The report illustrates how projected staffing levels could be filled and costs reduced by recruiting adults only, resulting in a more efficient and easier to manage personnel structure.  It calls on the MoD to commission a review as a matter of urgency and take action to implement the repeated recommendations from parliamentary and UN committees to raise the army recruitment age to 18.

“Why is the MoD wasting tens of millions of pounds every year on inefficient and ethically questionable recruitment policies when experienced soldiers are being made redundant due to budget cuts?” asked Richard Clarke, Director of Child Soldiers International.

“Recruiting minors into the army is a practice from a bygone era.  It’s not just young recruits who pay the price for outdated MoD policies – taxpayers do too.  And so does the Army, when it finds itself undermanned on the frontline because so many minors have dropped out of training”, said David Gee of ForcesWatch.

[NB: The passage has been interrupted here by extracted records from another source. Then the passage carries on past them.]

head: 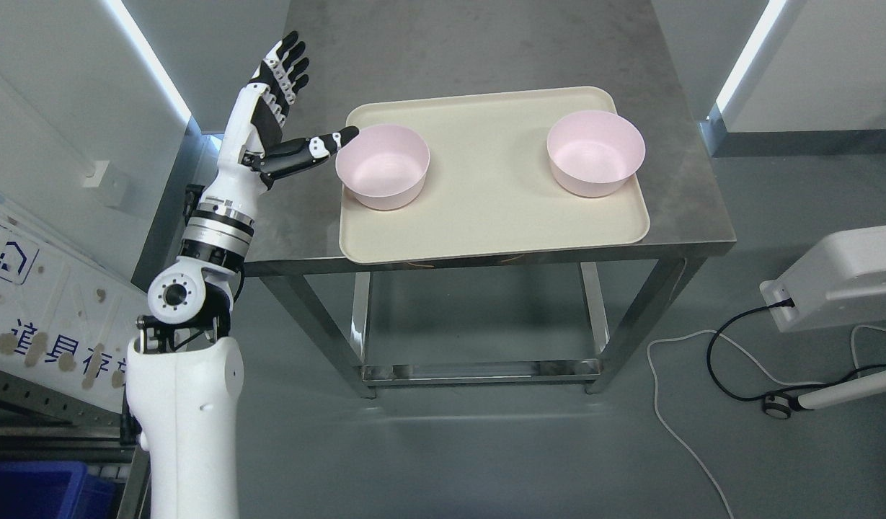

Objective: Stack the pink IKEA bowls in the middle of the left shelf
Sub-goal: 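Reach the left hand toward the rim of the nearer pink bowl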

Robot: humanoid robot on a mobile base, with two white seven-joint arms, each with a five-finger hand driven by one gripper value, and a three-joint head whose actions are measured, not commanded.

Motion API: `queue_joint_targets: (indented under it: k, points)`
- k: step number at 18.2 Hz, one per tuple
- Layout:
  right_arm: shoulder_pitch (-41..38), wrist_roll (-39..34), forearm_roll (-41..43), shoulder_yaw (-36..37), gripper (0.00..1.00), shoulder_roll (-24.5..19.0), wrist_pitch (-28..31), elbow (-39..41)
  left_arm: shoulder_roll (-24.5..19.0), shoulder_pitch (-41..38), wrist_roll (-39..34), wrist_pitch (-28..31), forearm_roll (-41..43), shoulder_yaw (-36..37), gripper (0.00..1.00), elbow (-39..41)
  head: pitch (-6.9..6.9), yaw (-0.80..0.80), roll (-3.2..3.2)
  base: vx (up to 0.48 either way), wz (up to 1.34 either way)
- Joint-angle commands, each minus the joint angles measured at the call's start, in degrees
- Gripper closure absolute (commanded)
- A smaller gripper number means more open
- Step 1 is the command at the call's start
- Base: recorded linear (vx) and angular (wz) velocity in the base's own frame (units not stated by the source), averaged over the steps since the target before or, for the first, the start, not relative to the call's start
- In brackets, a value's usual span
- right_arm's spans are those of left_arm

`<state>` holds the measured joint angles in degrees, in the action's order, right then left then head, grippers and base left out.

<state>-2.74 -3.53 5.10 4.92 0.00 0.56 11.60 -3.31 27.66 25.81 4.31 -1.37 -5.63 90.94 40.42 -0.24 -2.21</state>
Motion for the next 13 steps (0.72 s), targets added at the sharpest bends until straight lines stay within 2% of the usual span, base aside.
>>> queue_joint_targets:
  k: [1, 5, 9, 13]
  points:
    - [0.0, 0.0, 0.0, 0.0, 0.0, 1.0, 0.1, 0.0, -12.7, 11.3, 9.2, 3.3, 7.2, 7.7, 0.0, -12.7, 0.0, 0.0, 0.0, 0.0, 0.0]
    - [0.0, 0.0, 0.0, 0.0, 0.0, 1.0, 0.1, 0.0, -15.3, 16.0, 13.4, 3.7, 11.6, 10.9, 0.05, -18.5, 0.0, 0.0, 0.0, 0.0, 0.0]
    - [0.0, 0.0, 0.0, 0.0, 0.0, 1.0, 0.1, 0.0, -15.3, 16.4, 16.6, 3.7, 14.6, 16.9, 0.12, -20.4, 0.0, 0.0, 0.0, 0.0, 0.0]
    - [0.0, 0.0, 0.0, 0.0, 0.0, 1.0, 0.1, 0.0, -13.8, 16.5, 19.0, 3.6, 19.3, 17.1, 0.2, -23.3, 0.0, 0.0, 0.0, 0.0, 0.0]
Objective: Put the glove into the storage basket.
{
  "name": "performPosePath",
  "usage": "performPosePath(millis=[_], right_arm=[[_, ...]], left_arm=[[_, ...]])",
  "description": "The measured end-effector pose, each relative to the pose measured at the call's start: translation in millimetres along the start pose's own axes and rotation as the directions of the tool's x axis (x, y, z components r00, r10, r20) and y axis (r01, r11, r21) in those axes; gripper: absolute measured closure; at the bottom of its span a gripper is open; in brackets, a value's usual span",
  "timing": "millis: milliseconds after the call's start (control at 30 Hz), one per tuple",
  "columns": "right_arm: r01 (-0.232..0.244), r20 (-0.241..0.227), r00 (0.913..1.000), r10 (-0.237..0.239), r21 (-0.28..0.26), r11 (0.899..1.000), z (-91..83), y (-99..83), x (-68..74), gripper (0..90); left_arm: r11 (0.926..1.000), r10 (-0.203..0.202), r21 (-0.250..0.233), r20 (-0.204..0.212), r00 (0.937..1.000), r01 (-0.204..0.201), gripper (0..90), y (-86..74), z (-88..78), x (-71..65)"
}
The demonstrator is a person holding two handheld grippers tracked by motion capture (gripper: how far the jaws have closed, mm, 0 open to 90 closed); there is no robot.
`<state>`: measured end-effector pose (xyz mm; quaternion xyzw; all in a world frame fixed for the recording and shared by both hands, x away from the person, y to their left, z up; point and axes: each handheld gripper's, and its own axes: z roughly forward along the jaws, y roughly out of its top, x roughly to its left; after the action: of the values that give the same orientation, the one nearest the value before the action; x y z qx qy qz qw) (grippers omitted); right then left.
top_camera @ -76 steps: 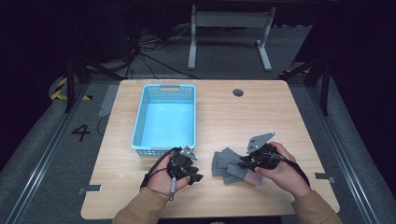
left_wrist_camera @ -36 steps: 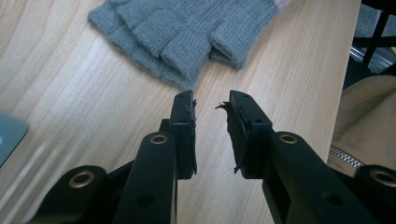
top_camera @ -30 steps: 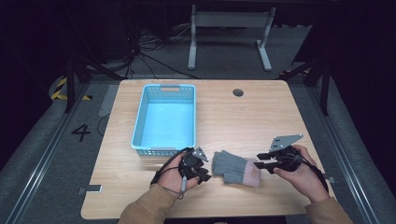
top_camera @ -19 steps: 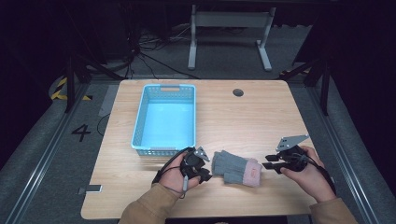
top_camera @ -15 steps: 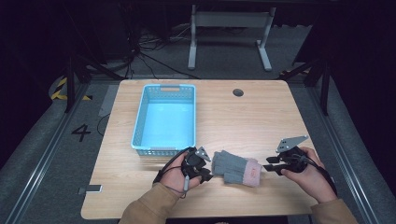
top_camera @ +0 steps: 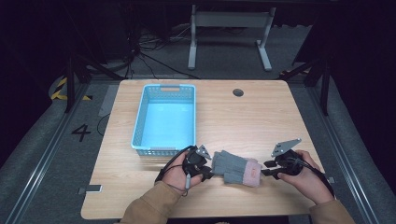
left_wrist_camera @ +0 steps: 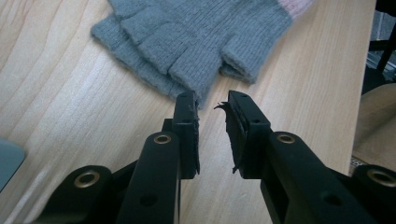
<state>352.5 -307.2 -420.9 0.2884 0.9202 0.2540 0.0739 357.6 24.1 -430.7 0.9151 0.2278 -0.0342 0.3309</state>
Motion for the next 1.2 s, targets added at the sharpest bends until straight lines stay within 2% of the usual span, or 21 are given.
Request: performPosePath(millis=[300,400,567,667,767,1067,1200], right_arm=[[0.0,0.001,1.0,0.0,-0.002,1.0,2.2,0.2,-0.2,63.1],[0.001,0.002,1.0,-0.001,-0.004,1.0,2.5,-0.1,-0.5,63.1],[0.004,0.001,1.0,-0.004,-0.005,1.0,2.9,0.6,0.3,63.5],[0.007,0.002,1.0,-0.007,-0.005,1.0,3.2,1.1,1.0,63.9],[0.008,0.004,1.0,-0.008,-0.003,1.0,3.3,1.6,1.6,64.3],[0.021,-0.002,0.9998,-0.021,-0.007,1.0,4.3,4.4,5.5,64.9],[0.046,0.01,0.9989,-0.046,-0.006,0.999,4.5,6.1,8.3,77.4]], left_arm=[[0.9982,0.02,0.057,-0.021,0.9996,-0.019,74.9,3.6,14.6,0.5],[0.9985,0.017,0.052,-0.024,0.9996,-0.015,75.6,4.7,18.1,2.3],[0.9963,0.017,0.084,-0.04,0.9991,-0.014,76.1,5.7,22.1,3.1],[0.9979,0.009,0.064,-0.032,0.9994,-0.007,77.3,6.5,22.2,2.3],[0.9977,0.032,0.061,-0.036,0.9988,-0.029,78.7,8.3,21.6,-0.8],[0.9957,0.043,0.084,-0.063,0.9971,-0.038,84.0,11.7,26.6,-3.1],[0.9945,0.056,0.093,-0.077,0.9955,-0.049,88.5,12.6,27.1,-5.3]])
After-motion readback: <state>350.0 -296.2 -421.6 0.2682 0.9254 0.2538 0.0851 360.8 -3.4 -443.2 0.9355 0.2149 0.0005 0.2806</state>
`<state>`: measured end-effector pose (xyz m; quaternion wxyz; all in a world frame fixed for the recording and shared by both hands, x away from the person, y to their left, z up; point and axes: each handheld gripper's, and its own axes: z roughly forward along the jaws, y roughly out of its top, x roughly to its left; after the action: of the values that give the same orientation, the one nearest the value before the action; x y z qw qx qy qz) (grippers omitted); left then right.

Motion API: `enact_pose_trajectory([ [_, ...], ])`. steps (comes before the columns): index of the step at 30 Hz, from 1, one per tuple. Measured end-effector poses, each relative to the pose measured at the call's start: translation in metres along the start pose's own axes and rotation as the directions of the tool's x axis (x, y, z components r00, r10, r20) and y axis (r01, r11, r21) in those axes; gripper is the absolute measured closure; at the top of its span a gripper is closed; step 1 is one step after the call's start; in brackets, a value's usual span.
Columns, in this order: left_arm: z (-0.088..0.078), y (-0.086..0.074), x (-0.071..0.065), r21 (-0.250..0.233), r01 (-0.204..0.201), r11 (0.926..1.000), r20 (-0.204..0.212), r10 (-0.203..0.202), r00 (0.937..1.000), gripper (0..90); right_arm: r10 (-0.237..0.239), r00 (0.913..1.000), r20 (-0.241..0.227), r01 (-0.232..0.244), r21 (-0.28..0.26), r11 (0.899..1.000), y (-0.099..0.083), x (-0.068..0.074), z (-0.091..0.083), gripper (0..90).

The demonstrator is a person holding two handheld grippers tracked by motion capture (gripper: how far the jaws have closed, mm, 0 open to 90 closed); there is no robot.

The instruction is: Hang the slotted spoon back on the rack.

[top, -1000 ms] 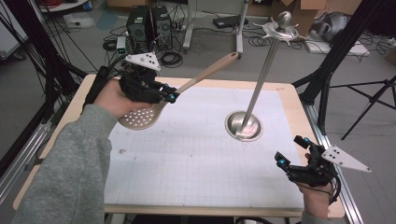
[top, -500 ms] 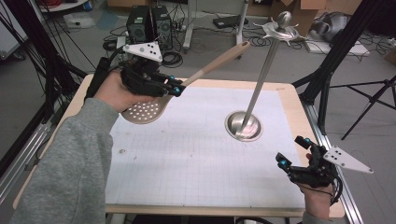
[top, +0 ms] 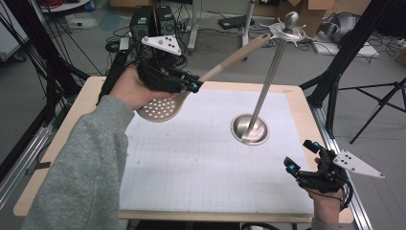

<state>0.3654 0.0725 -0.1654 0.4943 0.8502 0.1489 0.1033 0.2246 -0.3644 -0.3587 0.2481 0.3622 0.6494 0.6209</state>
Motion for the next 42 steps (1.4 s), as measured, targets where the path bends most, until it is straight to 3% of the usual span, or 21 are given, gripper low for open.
enact_pose_trajectory([
  [25,0.024,-0.002,0.009,-0.012,0.056,0.9983,0.022,-0.056,0.9982,78.1,0.008,0.9999,0.012,-0.008,-0.012,1.0,0.0,-0.004,-0.007,0.9],
  [42,0.049,-0.008,0.009,0.025,0.062,0.9978,0.028,-0.062,0.9977,78.2,0.009,0.9999,0.01,-0.008,-0.011,1.0,0.0,-0.004,-0.007,0.9],
])
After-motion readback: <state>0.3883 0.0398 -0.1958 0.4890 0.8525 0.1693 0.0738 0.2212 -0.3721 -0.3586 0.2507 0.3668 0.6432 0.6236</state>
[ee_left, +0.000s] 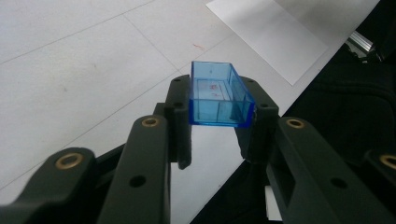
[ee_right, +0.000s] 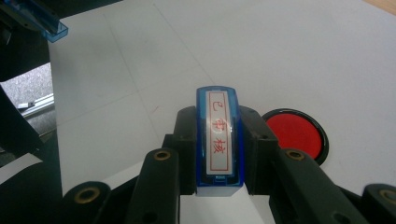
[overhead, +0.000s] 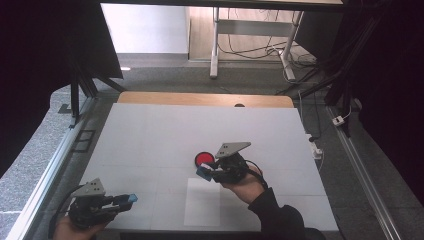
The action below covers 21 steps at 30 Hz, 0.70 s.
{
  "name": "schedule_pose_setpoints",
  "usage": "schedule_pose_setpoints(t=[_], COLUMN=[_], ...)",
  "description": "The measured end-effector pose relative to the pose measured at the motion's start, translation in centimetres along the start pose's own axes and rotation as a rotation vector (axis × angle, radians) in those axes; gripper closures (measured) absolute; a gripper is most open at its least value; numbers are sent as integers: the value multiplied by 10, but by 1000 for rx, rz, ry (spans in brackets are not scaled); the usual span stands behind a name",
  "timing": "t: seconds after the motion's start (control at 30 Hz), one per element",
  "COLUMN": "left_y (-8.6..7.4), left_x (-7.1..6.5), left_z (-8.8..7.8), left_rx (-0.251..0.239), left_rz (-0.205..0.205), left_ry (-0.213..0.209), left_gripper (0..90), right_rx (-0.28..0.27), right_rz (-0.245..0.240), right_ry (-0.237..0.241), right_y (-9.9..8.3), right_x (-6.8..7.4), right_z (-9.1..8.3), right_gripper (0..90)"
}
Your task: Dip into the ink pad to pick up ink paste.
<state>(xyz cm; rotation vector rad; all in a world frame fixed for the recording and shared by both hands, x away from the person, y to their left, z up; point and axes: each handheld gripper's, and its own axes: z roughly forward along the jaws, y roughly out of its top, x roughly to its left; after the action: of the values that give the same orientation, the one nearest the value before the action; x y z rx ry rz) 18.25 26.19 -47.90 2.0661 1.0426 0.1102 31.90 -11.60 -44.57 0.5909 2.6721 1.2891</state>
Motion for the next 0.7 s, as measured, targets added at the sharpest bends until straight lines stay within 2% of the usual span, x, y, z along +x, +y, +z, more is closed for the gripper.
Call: schedule_pose_setpoints(t=[0.37, 0.7], left_y=[0, 1], left_x=[0, 0], left_z=[0, 1], left_rx=[2, 3], left_rz=[3, 3], left_ry=[-2, -3], left_gripper=[682, 682], right_rx=[15, 31], right_rz=[-20, -29], right_ry=[6, 39], right_y=[-6, -13], right_x=[11, 19], right_z=[-2, -3], right_gripper=[709, 709])
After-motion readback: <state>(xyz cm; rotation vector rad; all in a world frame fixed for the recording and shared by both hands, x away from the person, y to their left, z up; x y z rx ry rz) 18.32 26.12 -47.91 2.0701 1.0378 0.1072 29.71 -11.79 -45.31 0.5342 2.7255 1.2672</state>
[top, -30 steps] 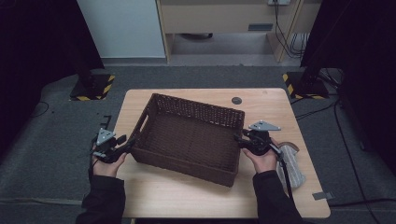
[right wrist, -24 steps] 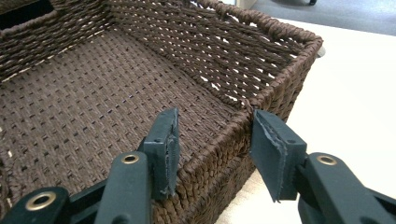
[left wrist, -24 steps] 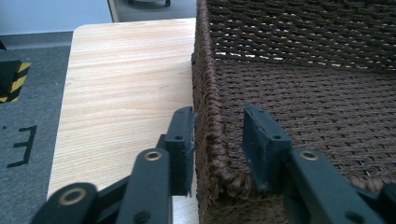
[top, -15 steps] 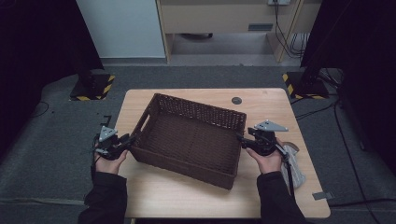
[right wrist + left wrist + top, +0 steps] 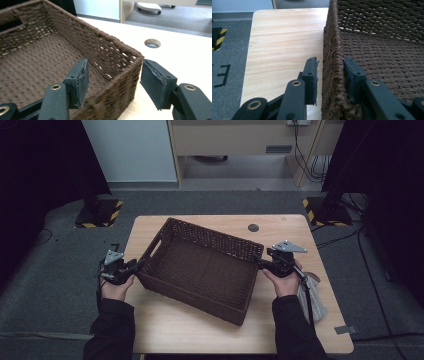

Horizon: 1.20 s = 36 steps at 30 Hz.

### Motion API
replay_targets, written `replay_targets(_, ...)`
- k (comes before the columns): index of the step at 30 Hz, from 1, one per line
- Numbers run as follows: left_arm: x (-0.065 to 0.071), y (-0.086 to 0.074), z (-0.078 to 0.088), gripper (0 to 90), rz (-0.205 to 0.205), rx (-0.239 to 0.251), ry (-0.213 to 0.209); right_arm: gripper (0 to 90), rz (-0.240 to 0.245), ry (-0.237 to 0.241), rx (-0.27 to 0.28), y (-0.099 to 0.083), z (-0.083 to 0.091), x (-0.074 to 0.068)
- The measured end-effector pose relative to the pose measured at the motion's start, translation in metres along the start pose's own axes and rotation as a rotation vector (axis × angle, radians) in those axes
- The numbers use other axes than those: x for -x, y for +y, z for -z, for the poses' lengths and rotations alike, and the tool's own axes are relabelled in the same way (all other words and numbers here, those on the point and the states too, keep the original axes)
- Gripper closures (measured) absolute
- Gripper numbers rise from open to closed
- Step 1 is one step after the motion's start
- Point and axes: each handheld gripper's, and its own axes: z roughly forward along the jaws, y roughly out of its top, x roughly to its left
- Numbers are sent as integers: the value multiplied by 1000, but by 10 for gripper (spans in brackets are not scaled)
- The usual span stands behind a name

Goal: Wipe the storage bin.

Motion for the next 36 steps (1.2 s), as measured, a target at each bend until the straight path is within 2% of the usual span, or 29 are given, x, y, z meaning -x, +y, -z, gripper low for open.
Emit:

To receive an embargoed copy of the report or to arrange interviews with the authors please contact:

Rachel Taylor
Office: 020 7367 4110.

Notes for Editors:

  • Nick Harvey MP, former Minister for the Armed Forces, will be hosting an open meeting at Parliament on 14 May to discuss the findings of this report.  Speakers will include Patrick Mercer MP, former Army Colonel.
  • One Step Forward: The case for ending recruitment of minors by the British armed forces is the result of eight months’ unique research and analysis by two experts in military recruitment issues, both of whom have published a number of related reports in recent years.
  • One Step Forward presents the financial, military-operational and ethical case for ending the recruitment of minors and shows how the armed forces could rely exclusively on adult recruits without detriment to projected staffing levels.
  • At any one time, approximately 150 soldiers are fully trained but too young to be deployed.  It costs approximately £2.65 million to pay the salaries of these soldiers.  (Calculated as £17,690 (trained recruit salary 2013/14) x 150 trained under-18s =£2,653,500 per annum).
  • The Defence Select Committee (2005), the Joint Committee on Human Rights (2009) and the UN Committee on the Rights of the Child (2008) have all called on the MoD to review the minimum recruitment age with a view to raising it to 18 years.  These recommendations have never been acted on or received a substantive response.
  • Child Soldiers International is an international human rights research and advocacy organisation seeking to end the military recruitment and the use in hostilities, in any capacity, of any person under the age of 18.
  • ForcesWatch is a British-based campaigning organisation seeking to hold the state to account on the ethical integrity of its recruitment of young people into the armed forces.


1. Hansard: HC Deb, 13 September 2011, c1146W; 15 December 2011, c865W. This covers Phase One training only.

2. This calculation is based on recruiting for a nominal ten-year career and accounts for differing trainee drop-out rates and average career lengths between minors and adults.

3. Hansard: HC Deb, 25 November 2011, c595W.

4. ICM interviewed a random sample of 2,018 adults in Great Britain between 28 March and 1 April 2013. Surveys were conducted across the country and the results were weighted to the profile of all adults. See details here.